Here, Gregory of Tours remarks upon the state of education in his time, which was an era where a comprehensive education was increasingly only reserved for the clergy. Likewise, he gives a motive for why he wrote his History of the Franks: to provide the sort of book lacking in his own day.
“Proposing as I do to describe the wars waged by kings against hostile peoples, by martyrs against the heathen and by Churches against the heretics, I wish first of all to explain my own faith, so that whoever reads me may not doubt that I am a Catholic.”
As a devout Catholic Christian, religion was important in shaping Gregory’s outlook. He wanted to argue against the rival sect of Arian Christianity (See: Background) and prove that history itself was not on the Arians’ side. More generally, Gregory adopts a providential view of history in his writing, regarding God as directly intervening in human affairs and reflecting The Intersection Between Christianity and Politics in his own day.

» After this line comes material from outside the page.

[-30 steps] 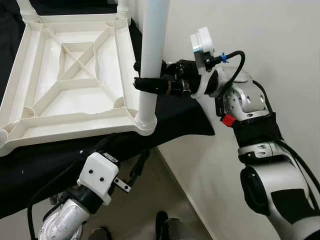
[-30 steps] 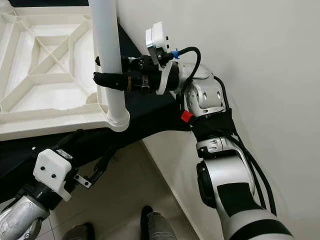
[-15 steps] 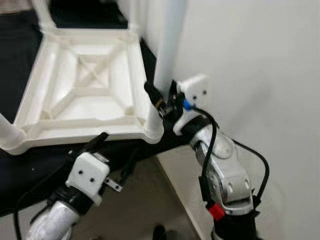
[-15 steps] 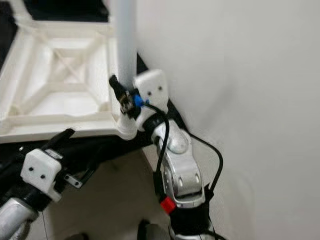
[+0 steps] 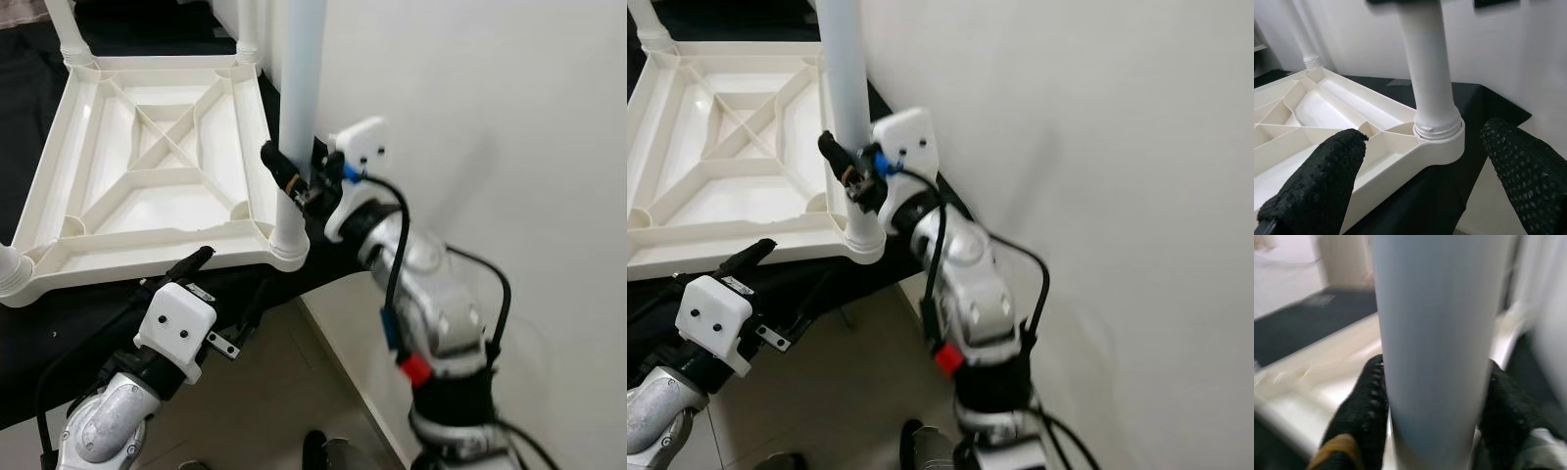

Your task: Building children table

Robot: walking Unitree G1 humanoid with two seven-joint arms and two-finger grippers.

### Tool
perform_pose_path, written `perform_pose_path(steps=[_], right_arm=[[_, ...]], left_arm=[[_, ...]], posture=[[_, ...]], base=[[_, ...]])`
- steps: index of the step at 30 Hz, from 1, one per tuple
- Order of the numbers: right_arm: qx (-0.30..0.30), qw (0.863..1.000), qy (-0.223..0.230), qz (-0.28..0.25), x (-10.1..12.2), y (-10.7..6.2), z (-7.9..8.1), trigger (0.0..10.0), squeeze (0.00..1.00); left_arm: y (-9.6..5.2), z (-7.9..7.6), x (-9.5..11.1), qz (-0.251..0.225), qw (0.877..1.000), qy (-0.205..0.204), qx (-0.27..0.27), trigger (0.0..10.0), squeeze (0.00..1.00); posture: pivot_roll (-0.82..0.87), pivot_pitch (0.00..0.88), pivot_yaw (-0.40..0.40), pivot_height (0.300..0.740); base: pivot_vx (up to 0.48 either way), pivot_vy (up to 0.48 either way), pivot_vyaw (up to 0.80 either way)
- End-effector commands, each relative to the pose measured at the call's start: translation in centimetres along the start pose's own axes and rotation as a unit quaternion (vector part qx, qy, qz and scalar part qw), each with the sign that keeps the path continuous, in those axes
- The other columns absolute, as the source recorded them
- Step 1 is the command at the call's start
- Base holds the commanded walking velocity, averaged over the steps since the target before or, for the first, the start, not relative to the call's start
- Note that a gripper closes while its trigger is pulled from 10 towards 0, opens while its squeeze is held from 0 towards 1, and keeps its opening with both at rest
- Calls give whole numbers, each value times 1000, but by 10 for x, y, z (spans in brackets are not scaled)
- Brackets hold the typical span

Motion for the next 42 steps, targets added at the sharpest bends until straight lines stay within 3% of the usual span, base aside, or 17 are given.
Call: perform_pose_path(steps=[1,2,3,5,11,13,15,18,19,20,21,32,33,34,42], right_arm=[[44,999,23,8,-2,0,0,10000,1000],[88,996,22,21,-1,-3,-1,10000,1000],[88,996,22,21,-1,-3,-1,10000,1000],[163,986,-12,30,4,-11,-14,10000,1000],[214,976,-40,29,13,-16,-25,10000,1000],[238,970,-37,26,19,-17,-28,10000,1000],[291,955,-39,37,23,-20,-38,10000,1000],[306,950,-36,40,24,-19,-45,10000,1000],[325,944,-37,36,28,-18,-48,10000,773],[325,944,-37,36,28,-18,-48,10000,773],[346,937,-35,25,34,-16,-49,10000,0],[392,919,-41,22,40,-4,-50,10000,0],[404,914,-37,15,42,-1,-49,4392,0],[415,909,-33,9,43,0,-47,0,0],[419,908,-29,5,36,5,-46,0,0]], left_arm=[[-1,-3,-2,4,1000,-3,-13,10000,0],[0,-3,-2,4,1000,-3,-13,10000,0],[0,-3,-2,4,1000,-3,-13,10000,0],[0,-3,-3,4,1000,-3,-13,10000,0],[0,-4,-2,4,1000,-6,-19,10000,0],[-1,-5,-2,5,1000,-6,-21,10000,0],[-2,-6,-2,6,1000,-7,-23,10000,0],[-2,-6,-2,7,1000,-6,-24,10000,0],[-2,-6,-2,7,1000,-6,-24,10000,0],[-2,-6,-2,7,1000,-6,-24,10000,0],[-2,-5,-2,8,1000,-5,-24,10000,0],[-1,-4,-1,6,1000,-2,-24,10000,0],[-1,-5,0,4,1000,0,-25,10000,0],[-1,-5,1,3,1000,0,-25,10000,0],[-1,-9,2,2,1000,-5,-25,10000,0]], posture=[[58,301,-115,740],[58,301,-115,740],[58,301,-115,740],[65,306,-105,740],[67,310,-102,740],[74,315,-99,740],[82,315,-99,740],[85,314,-98,740],[89,314,-95,740],[89,314,-95,740],[89,314,-95,740],[111,290,-103,740],[114,284,-102,740],[122,278,-104,740],[121,282,-105,740]], base=[[0,0,0],[0,0,0],[0,0,0],[0,0,0],[0,0,0],[0,0,0],[0,0,0],[0,0,0],[0,0,0],[0,0,0],[0,0,0],[0,0,0],[0,0,0],[0,0,0],[0,0,0]])
Point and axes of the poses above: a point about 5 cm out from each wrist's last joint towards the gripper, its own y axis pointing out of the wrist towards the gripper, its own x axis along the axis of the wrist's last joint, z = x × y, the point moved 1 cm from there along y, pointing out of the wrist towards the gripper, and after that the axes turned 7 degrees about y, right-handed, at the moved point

“In my opinion this captivity is a symbol of the enslavement into which the soul of a sinner is led, and indeed such a soul will be carried off into fearful exile unless some Zerubbabel, that is Christ Himself, can rescue it.”
This is one example of Gregory of Tours’ providential view of history. Here, he examines ancient Hebrew history as an allegory for the emergence of Christianity. In other words, this history is used for the purpose of explaining and validating Christianity.